ByteDance AI Research proposes a new self-supervised learning framework to create high-quality stylized 3D avatars with a mix of continuous and discrete parameters

A key entry point into the digital world, which is more prevalent in modern life for socializing, shopping, gaming, and other activities, is a visually appealing, animated 3D avatar. A decent avatar should be attractive and customized to match the appearance of the user. Many popular avatar systems, such as Zepeto1 and ReadyPlayer2, employ stylized, cartoonish looks because they are fun and easy to use. However, choosing and modifying an avatar by hand usually involves painstaking modifications to many graphic elements, which is time-consuming and challenging for novice users. In this research, they investigate the automated generation of stylish 3D avatars from a single selfie taken from the front.

Specifically, given a selfie image, its algorithm predicts an avatar vector as the full setup for a graphics engine to generate a 3D avatar and render avatar images from predefined 3D assets. The avatar vector consists of predefined asset-specific parameters, which can be continuous (eg head length) or discrete (eg hair types). A naive solution is to annotate a set of selfie images and train a model to predict the avatar vector through supervised learning. However, large-scale annotations are needed to handle a large variety of assets (usually hundreds). Self-supervised approaches are suggested to train a differentiable mimic that replicates renderings from the graphics engine to automatically match the produced avatar image to the selfie image using different IDs and semantic segmentation losses, which would reduce the cost of annotation. .

To be more precise, given a selfie photo, your system predicts an avatar vector as the full configuration for a graphics engine to produce a 3D avatar and render avatar images from specific 3D assets. The features that make up the avatar vector are particular to the preset assets and can be continuous (such as head length) or discrete (such as hair types).
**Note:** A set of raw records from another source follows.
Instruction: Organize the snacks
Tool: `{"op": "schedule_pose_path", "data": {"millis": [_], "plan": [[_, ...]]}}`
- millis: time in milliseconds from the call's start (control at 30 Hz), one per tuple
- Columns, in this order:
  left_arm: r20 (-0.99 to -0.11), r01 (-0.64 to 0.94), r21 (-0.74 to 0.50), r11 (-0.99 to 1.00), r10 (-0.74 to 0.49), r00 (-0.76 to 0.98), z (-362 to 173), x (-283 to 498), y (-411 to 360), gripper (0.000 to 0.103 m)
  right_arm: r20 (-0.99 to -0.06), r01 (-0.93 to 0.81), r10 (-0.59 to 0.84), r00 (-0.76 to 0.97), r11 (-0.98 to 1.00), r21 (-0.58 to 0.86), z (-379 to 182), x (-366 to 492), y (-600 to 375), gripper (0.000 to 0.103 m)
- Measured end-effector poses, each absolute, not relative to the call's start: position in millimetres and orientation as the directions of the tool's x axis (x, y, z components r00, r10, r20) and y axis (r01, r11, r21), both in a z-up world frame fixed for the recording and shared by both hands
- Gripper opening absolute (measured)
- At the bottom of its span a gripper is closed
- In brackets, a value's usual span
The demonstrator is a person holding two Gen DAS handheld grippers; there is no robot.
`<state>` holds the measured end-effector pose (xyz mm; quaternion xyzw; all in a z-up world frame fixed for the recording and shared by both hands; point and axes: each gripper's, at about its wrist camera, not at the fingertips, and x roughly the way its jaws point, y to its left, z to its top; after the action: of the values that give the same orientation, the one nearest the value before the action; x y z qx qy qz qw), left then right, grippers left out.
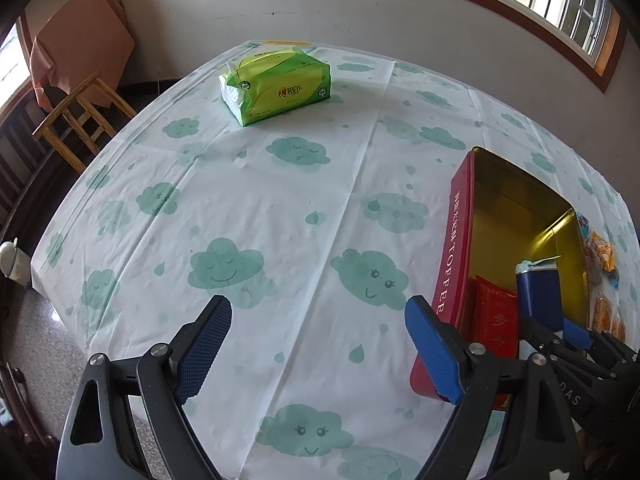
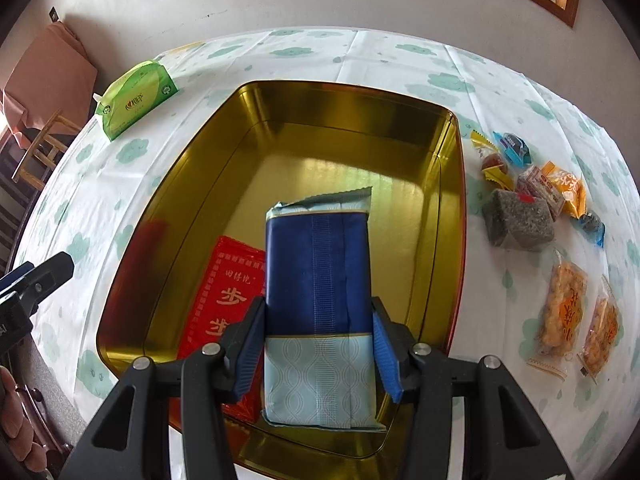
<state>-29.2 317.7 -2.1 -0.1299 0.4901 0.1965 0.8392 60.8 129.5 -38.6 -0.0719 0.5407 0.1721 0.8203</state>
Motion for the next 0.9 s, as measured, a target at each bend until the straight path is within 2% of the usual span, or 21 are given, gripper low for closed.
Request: {"op": "schedule_pose_path", "data": {"millis": [333,633,767,900], "plan": [[-0.866,-0.428,-0.035,0.903,0.187,0.464,8,-28,298,0.086,-0.903,-0.383,0.197,0.383,0.923,0.038,-31,54,127,0.054],[-0.852,-0.344,-0.054,0.937,0.136,0.505,22,-20,256,0.087,-0.851,-0.365,0.269,0.450,0.926,0.100,3,42,85,0.054],[-0.849,-0.291,-0.066,0.955,0.100,0.519,26,-13,233,0.087,-0.834,-0.291,0.241,0.497,0.951,0.101,17,43,31,0.054],[-0.847,-0.250,-0.067,0.966,0.078,0.526,27,-6,213,0.088,-0.852,-0.166,0.123,0.509,0.985,0.044,16,55,-28,0.054]]}}
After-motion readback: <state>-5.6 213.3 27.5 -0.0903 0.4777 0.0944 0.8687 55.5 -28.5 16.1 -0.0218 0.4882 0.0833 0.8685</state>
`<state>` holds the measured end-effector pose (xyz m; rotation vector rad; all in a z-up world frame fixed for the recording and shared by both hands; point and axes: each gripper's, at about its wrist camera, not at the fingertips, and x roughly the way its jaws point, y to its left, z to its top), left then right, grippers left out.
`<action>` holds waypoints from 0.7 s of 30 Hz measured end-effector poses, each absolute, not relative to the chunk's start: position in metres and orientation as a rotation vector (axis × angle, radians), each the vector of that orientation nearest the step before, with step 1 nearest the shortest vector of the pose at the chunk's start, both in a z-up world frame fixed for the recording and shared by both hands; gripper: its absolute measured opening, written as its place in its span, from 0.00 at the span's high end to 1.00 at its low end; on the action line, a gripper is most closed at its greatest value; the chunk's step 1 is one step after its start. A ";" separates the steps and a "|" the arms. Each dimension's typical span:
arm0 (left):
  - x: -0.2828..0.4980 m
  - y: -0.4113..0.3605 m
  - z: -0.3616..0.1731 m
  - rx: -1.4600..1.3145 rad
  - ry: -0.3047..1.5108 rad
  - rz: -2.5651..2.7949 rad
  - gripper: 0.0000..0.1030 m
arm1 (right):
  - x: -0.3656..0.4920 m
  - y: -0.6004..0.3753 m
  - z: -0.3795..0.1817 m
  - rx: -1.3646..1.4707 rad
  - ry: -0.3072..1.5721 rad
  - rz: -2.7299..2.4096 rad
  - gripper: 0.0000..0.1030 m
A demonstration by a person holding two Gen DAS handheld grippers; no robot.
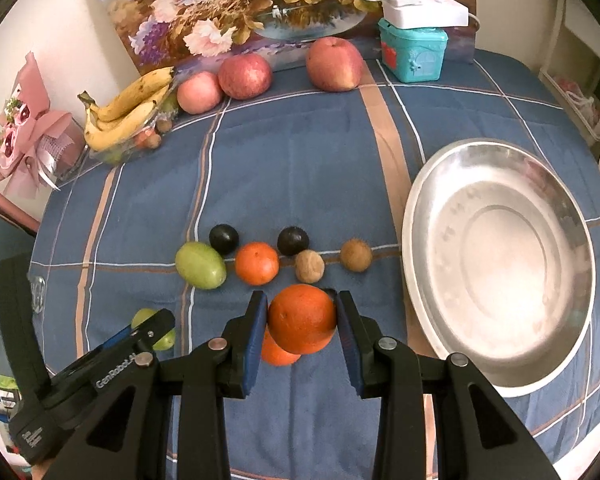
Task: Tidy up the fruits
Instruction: 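Carry both fruits to the steel plate and open both tools to release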
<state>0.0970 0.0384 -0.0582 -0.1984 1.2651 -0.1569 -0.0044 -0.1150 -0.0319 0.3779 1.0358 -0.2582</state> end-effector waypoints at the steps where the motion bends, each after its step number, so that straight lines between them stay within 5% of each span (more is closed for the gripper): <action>1: 0.097 0.037 -0.056 -0.199 1.258 -0.157 0.49 | -0.004 -0.117 -0.032 0.384 1.033 -0.257 0.64; 21: 0.044 -0.140 -0.009 0.024 1.117 -0.607 0.49 | -0.076 -0.266 -0.045 0.666 1.020 -0.619 0.64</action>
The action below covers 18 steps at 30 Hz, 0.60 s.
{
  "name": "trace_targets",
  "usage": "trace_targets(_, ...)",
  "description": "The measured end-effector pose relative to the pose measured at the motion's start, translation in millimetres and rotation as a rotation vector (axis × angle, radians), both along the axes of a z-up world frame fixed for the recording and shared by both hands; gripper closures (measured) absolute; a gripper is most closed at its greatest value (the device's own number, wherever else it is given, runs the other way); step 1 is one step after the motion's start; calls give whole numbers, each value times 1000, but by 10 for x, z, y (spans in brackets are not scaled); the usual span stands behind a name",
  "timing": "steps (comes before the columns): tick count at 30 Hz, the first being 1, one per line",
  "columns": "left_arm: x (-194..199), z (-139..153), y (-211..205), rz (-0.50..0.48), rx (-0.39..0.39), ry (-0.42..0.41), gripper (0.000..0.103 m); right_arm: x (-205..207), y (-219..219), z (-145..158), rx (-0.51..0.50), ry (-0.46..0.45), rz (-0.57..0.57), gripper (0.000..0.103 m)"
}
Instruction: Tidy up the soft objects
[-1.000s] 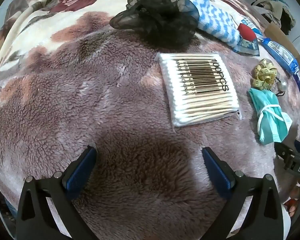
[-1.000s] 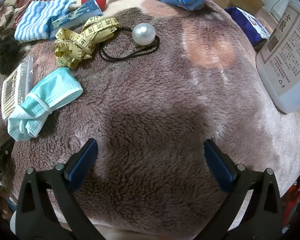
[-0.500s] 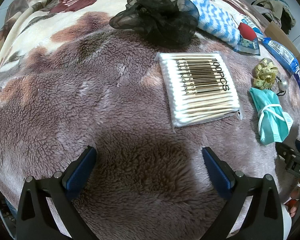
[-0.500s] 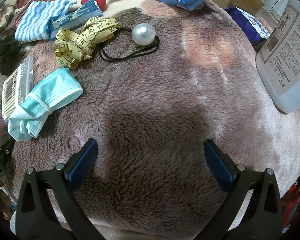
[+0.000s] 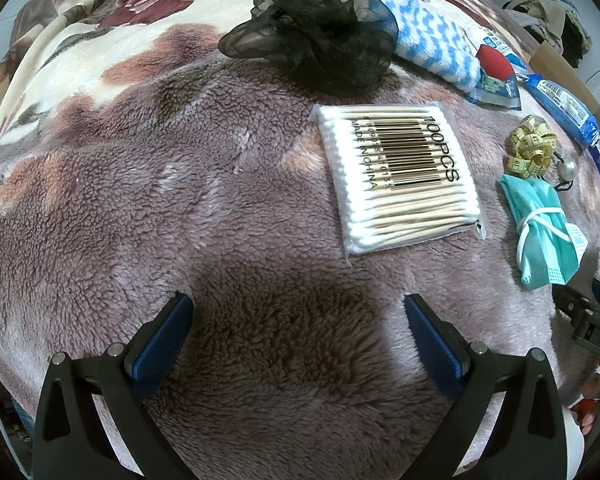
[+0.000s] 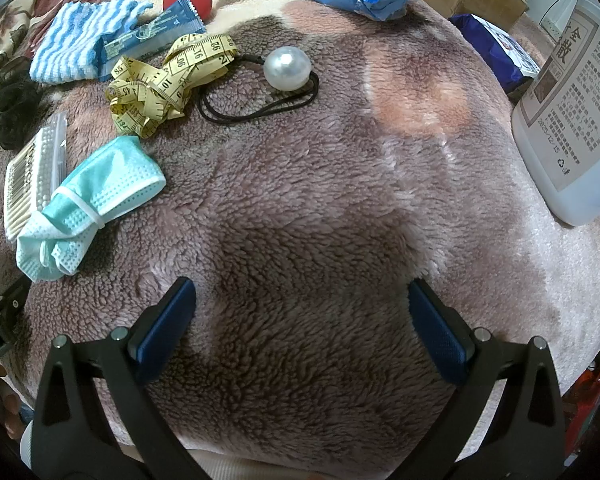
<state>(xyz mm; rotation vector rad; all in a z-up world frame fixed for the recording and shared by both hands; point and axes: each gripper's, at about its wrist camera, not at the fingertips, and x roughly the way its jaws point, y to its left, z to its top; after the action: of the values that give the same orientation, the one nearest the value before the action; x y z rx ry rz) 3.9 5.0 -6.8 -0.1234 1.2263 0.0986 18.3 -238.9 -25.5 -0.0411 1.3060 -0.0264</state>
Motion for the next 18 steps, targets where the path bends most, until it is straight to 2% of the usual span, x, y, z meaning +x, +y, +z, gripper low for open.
trace_targets(18,5,6,-35,-6,15,3,0,-1,-1,1,1,-1,0,0)
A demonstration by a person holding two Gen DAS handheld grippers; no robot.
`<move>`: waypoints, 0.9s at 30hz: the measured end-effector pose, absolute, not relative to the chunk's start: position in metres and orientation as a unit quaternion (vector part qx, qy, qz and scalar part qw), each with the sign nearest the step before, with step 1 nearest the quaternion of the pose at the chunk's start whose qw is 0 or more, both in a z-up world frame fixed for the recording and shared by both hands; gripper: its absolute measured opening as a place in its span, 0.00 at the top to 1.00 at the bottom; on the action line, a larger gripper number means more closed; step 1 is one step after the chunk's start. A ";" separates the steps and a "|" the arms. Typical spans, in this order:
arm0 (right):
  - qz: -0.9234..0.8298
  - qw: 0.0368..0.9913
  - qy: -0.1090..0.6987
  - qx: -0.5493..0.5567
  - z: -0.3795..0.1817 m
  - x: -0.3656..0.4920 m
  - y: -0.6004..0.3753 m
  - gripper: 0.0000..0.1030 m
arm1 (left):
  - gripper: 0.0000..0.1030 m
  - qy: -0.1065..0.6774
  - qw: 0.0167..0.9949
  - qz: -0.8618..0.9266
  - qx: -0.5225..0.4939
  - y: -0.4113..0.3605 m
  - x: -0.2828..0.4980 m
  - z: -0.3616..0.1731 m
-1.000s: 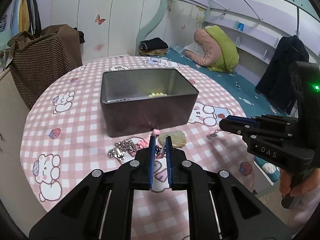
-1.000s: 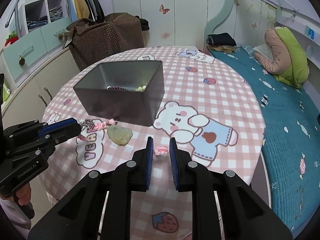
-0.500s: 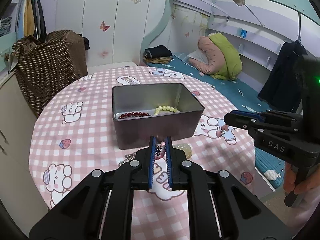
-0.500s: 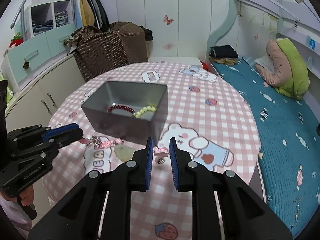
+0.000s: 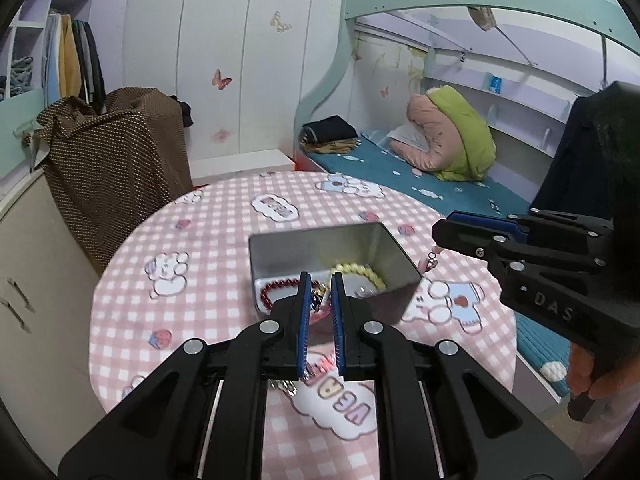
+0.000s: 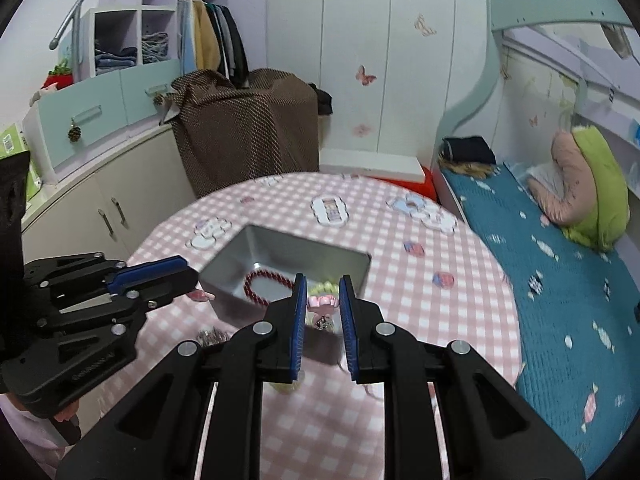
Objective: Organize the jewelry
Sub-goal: 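Lift both pink charms and carry them over the tin box, then lower both tools into the tin box and open them to drop the charms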
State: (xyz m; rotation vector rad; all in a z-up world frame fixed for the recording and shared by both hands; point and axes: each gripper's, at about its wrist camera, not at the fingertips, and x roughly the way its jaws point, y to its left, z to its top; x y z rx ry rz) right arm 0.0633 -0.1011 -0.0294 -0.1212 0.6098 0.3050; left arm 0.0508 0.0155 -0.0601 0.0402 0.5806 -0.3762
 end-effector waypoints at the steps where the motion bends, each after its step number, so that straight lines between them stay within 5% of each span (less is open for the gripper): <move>1: 0.152 0.941 0.297 -0.059 -0.028 0.064 -0.099 0.84 | 0.90 0.283 0.941 -0.183 0.018 0.016 0.053 -0.058; 27: 0.168 0.921 0.351 -0.032 -0.064 0.130 -0.092 0.84 | 0.90 0.312 0.933 -0.176 0.003 0.008 0.122 -0.075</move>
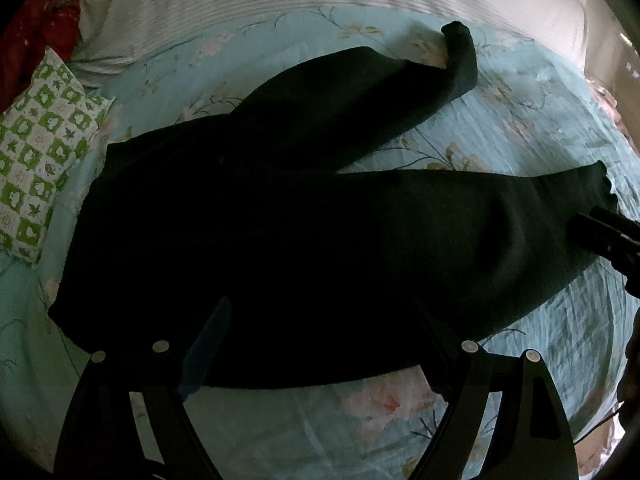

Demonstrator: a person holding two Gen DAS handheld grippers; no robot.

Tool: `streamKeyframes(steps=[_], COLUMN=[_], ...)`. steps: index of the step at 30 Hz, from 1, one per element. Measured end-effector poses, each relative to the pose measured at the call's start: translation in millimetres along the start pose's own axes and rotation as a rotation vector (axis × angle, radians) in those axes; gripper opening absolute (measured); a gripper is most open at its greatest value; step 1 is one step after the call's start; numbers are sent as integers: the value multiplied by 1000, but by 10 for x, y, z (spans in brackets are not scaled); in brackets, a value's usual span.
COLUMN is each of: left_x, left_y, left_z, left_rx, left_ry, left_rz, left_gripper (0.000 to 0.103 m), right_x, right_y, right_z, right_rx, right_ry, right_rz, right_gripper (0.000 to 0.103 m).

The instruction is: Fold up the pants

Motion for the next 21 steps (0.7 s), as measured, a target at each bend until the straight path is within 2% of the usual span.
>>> streamKeyframes(steps=[9, 21], left_x=[-314, -1169], left_y=[-21, -160], left_z=[-3, -21], left_rx=[2, -18], left_ry=[-24, -62], left_rz=[-4, -47], left_gripper=[86, 86], right_x=[-395, -1237], right_y=[-47, -267], right_z=[-104, -415], right_rx=[10, -7], right_ry=[-10, -115], right_rz=[-17, -32], right_gripper=[92, 92])
Point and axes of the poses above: each gripper's, at about its wrist camera, not at the fingertips, and y roughly against the way its jaws point, z to its left, x to its underside, the point moved 4 cm from there along -y, roughly the way its jaws point, and after that the axes turned 3 degrees about -z, right-handed, at the moved point
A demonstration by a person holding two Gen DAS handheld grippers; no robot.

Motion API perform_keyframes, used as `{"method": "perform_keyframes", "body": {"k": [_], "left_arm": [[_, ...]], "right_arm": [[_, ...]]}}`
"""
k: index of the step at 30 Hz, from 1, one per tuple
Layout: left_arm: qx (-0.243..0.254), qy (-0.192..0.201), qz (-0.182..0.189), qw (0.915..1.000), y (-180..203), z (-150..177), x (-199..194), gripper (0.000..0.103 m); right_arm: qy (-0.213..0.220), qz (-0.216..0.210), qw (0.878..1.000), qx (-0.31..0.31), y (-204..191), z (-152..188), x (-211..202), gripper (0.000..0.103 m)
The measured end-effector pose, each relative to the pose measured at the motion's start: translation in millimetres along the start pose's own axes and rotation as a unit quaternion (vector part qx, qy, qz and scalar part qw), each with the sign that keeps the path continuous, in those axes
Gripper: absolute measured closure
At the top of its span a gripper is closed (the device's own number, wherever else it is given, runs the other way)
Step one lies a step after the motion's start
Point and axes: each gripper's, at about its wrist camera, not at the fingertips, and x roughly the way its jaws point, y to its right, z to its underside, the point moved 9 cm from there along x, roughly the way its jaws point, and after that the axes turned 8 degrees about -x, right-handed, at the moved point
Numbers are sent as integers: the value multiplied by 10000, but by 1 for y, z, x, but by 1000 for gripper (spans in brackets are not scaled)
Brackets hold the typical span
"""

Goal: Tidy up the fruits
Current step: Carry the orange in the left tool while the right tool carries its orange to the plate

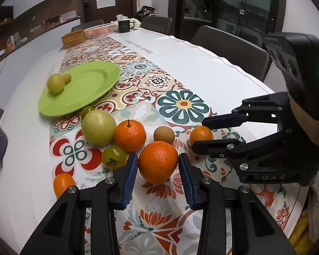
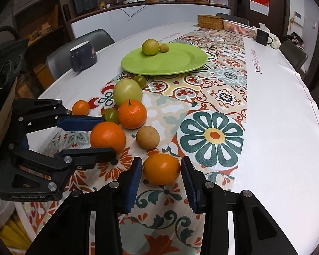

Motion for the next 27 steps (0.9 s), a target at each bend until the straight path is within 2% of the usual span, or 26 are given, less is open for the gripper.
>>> {"method": "perform_keyframes", "body": {"k": [13,27], "left_arm": [[-360,218,-245,9988,-11,-5,-21,64],[-670,774,-560,9932,-35,-38,-57,64]], "right_arm": [[149,109,9998,113,-4,-6,-12,64],[670,252,9972,235,-4,-47,-38,64]]}}
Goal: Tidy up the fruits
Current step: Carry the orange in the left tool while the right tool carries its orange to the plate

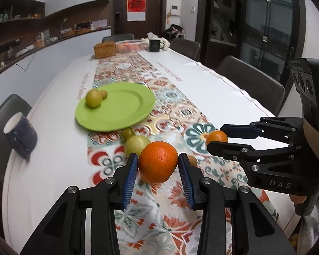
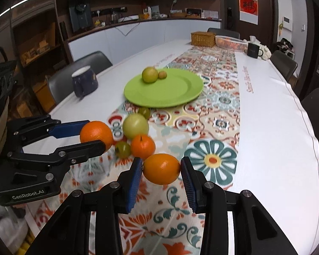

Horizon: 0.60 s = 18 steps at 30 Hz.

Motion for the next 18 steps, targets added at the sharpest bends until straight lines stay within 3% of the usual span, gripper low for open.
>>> {"method": "perform_keyframes", "body": {"k": [18], "left_arm": [[-108,393,-396,9984,-41,-58,6,64]], "right_arm": [[532,100,9982,-243,2,-79,10,64]]}}
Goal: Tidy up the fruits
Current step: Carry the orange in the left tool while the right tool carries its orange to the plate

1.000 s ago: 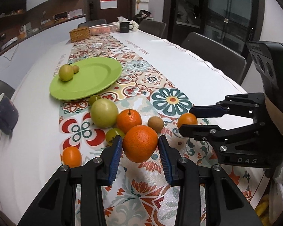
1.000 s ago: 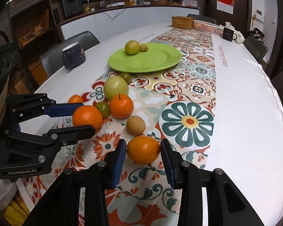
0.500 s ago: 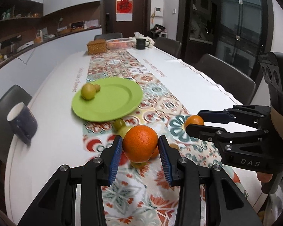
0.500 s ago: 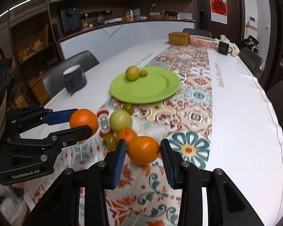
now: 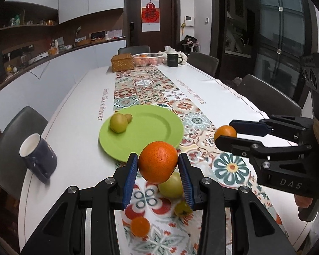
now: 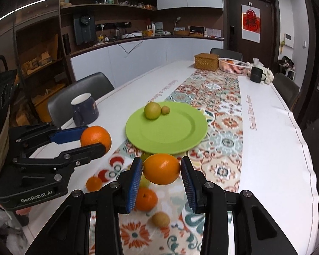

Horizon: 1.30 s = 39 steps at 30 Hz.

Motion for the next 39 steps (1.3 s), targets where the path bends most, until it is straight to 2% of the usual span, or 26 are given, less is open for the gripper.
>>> {"method": "perform_keyframes", "body": {"k": [9,18,30,39], "left_arm": [[-96,-6,-66,9999,-21,-24,21,64],[-119,-164,-124,9997,-37,-40,57,64],[-270,-725,-77,9970,-55,-25,116,64],[-294,-977,-110,9947,-60,-13,137,64]], "right_arm": [[87,43,9999,-116,8,-36,26,64],[-74,43,9998,-161,15,-51,63,64],[-557,21,9984,-53,29,-39,120,64],[-874,-46,9961,112,35,-21,150,64]]}}
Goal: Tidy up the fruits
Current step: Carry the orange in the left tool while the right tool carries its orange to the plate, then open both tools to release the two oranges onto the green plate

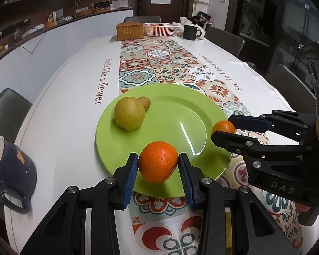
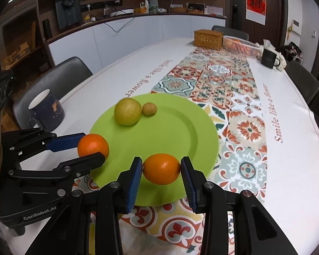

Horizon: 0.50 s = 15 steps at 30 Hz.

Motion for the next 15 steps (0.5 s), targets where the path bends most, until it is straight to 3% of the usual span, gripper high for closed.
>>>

One simple method is to annotate a collection of selfies and use supervised learning to build a model to predict the avatar’s vector. However, large-scale annotations are required to manage a wide variety of assets (usually hundreds).

Avatar vector conversion, self-monitored avatar parameterization, and portrait styling make up the three steps of its innovative architecture. According to Fig. 1, identifying information (hairstyle, skin tone, glasses, etc.) is retained throughout the pipeline while the domain gap gradually closes over the three stages. The portrait stylization stage first concentrates on the crossover of real to stylized 2D visual appearance domains. This step maintains the image space while producing the input selfie as a stylized avatar. A crude use of current stylization techniques for translation will keep things like expression, annoyingly complicating later stages of the process.

Figure 1

As a result, they developed a modified version of AgileGAN to ensure expression homogeneity while maintaining user identification. The self-monitoring avatar parameterization step handles the transition from the pixel-based image to the vector-based avatar. They found that strict enforcement of parameter discretion prevents the optimization from achieving convergent behavior. They adopt a lenient formulation known as a relaxed avatar vector to overcome this problem, encoding discrete parameters as one-hot continuous vectors. They taught a mimic to behave like the non-differentiable motor to allow for differentiation in training. All discrete parameters are converted to one-hot vectors in the Avatar vector conversion step. The domain traverses from the relaxed avatar vector space to the strict avatar vector space. The graphics engine can then build the final avatars and render them using the strict avatar vector. They use a unique search technique that produces results superior to direct quantification. They use human preference research to evaluate their findings and compare the results against benchmark approaches like F2P and manual production to see how effectively their method protects personal uniqueness. Its results reach scores substantially higher than those of the reference techniques and quite similar to those of manual creation.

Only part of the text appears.